Becoming a ski instructor sounds like one of the coolest things you could do on your gap year or career break. Not only does it give you the opportunity to live in a ski resort for an extended period, you’re also going to (hopefully!) return with a qualification or two at the end of it.
Whilst this may all seem great in theory, how do you get the ball rolling to make your dream a reality? For most people, the answer is to take part in a ski instructor course. These courses can vary in length between 4-11 weeks.
Here is our step-by-step guide on how to become a ski instructor:
1. Become a skier
You need to know that you are going to enjoy spending a season out on the slopes, potentially in temperatures around -20oC, skiing most days. Whilst recreating the temperature might be a bit tough, you can get used to skiing before starting your season. In many big towns and cities you can ski indoors on real snow, such as the popular Snow Centre in Hemel Hempstead.
Even if you are an experienced skier, you would be wise to brush up on your skills, and get your ski legs back, just before heading overseas.
Most courses will require you to be a low/intermediate skier, comfortable with skiing on blue runs and linking your turns, before arriving in resort.
2. Where do you want to ski?
This is probably one of the first thoughts that you will have about becoming a ski instructor, what sort of slopes – and what views – will you want to enjoy each day?
Most ski resorts around the world have links with companies offering instructor courses.
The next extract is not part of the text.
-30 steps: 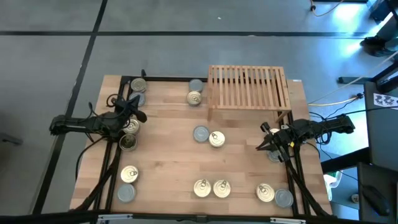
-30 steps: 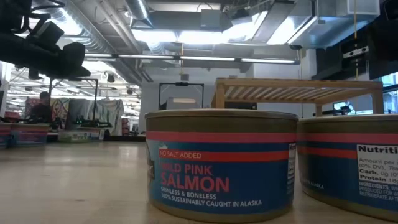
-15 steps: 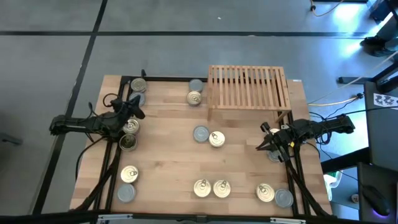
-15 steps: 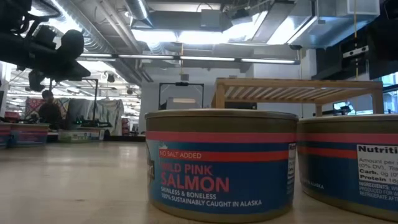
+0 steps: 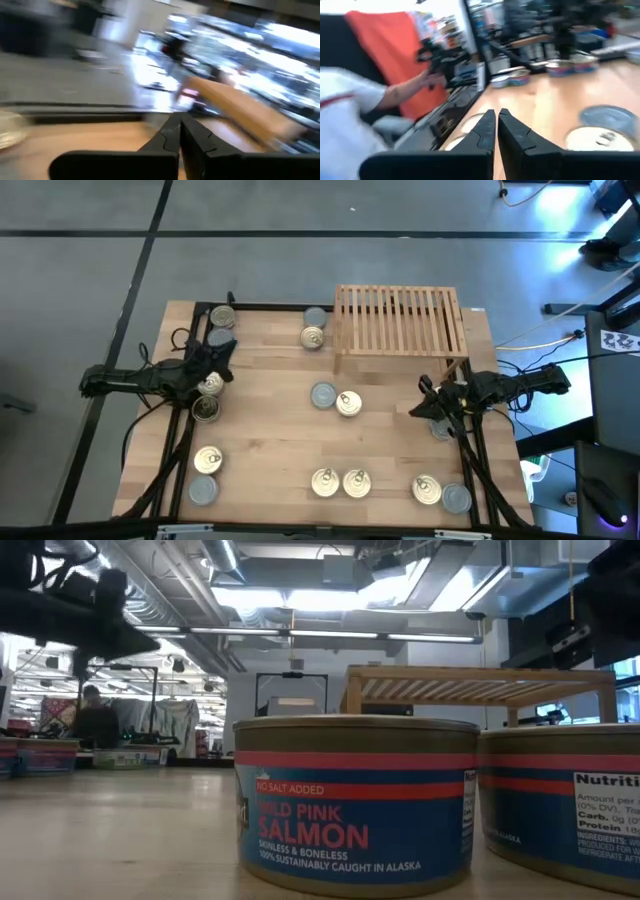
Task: Stack canned seafood by type on shelf
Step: Move the green tuna can to the middle left of the table
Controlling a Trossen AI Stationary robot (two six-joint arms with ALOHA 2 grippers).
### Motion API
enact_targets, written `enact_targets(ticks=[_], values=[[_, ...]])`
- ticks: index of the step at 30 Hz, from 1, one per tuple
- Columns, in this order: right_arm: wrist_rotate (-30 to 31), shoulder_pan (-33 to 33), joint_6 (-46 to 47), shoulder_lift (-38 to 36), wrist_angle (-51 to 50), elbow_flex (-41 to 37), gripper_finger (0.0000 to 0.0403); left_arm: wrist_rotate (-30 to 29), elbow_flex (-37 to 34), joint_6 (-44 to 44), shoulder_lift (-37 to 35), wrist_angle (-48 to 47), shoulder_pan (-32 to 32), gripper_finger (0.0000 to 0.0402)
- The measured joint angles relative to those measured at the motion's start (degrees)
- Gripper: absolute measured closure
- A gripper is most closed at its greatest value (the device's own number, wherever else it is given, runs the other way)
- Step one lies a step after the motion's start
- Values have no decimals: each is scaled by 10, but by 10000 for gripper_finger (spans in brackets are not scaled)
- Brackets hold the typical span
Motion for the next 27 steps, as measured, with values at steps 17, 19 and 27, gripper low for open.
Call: enact_targets(ticks=[17,19,27], values=[[120,0,-1,0,-11,1,384,184,71,75,265,167,-35,400],[119,0,-1,0,-11,1,384,185,106,93,319,167,-35,400],[189,0,-2,0,-1,2,384,220,226,116,525,177,-35,400]])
You just need to think about where in the world you want to be. Consider the snow conditions but also visa eligibility criteria for the country you want to visit.
3. Do your research and know what you are paying for!
Ski courses are not cheap and should be seen as an investment. It is really important to do your research and know exactly what you are paying for.
There are loads of courses out there, all over the world. Take the time to find the right ski instructor course for you.
The important thing to know is that each course will include different things. Some will include Level 2 qualifications, others won’t. Some will include travel insurance or flights, others won’t. When comparing programmes and prices, make sure you compare like for like. One idea could be to list what it is you are looking for and then look at each programme and tick off the elements that they provide on your list. The programme with the most ticks, could be the one for you – if the price is right!
Most resorts will work with companies to organise the programmes and recruit participants. In most cases, you won’t be paying your money to the resort directly; instead paying a company that will organise your accommodation and other activities as well.
4. Recruitment possibilities
If you are looking to become a ski instructor to start a new career, think about the type of qualification the course offers, and whether that is enough for you to be able to approach other ski schools around the world for employment. Generally, the BASI Level 1 is sufficient to find work in North America, New Zealand, Australia and Japan. If you are training under the Canadian system (CSIA), you will need to get to the CSIA Level 2 to be able to find work outside of Canada.
You may find that there are recruitment possibilities in the resort that you have trained in. From the resorts point of view, they know how you have been trained and how you have performed on the course, so may be keen to recruit you and not lose you to another resort.
5. Get fit
Most of us would consider ourselves to be lucky to spend a week or two skiing each season. I’d put myself in this category and, for me at least, skiing is exhausting! The importance of arriving fit and healthy cannot be underestimated, particularly if you are going to be skiing every day for 11 weeks!
Put together a plan to get more active before you begin your season. With skiing, you are constantly using both your upper and lower body muscles. Your core muscles work hard to maintain your balance when skiing and your legs and knees are under constant pressure. Hit the gym before you start your season and focus on your core strength and legs.
6. Kit yourself out
You’ll want to look the part on the ski slopes and arrive with the latest gear. Do remember that this will be an additional cost, potentially quite significant. As with the course itself, research brands and prices before purchasing. Consider exchange rates and the cost of taking skis/boots with you vs. buying on arrival; you may well need to pay an excess baggage charge to the airline.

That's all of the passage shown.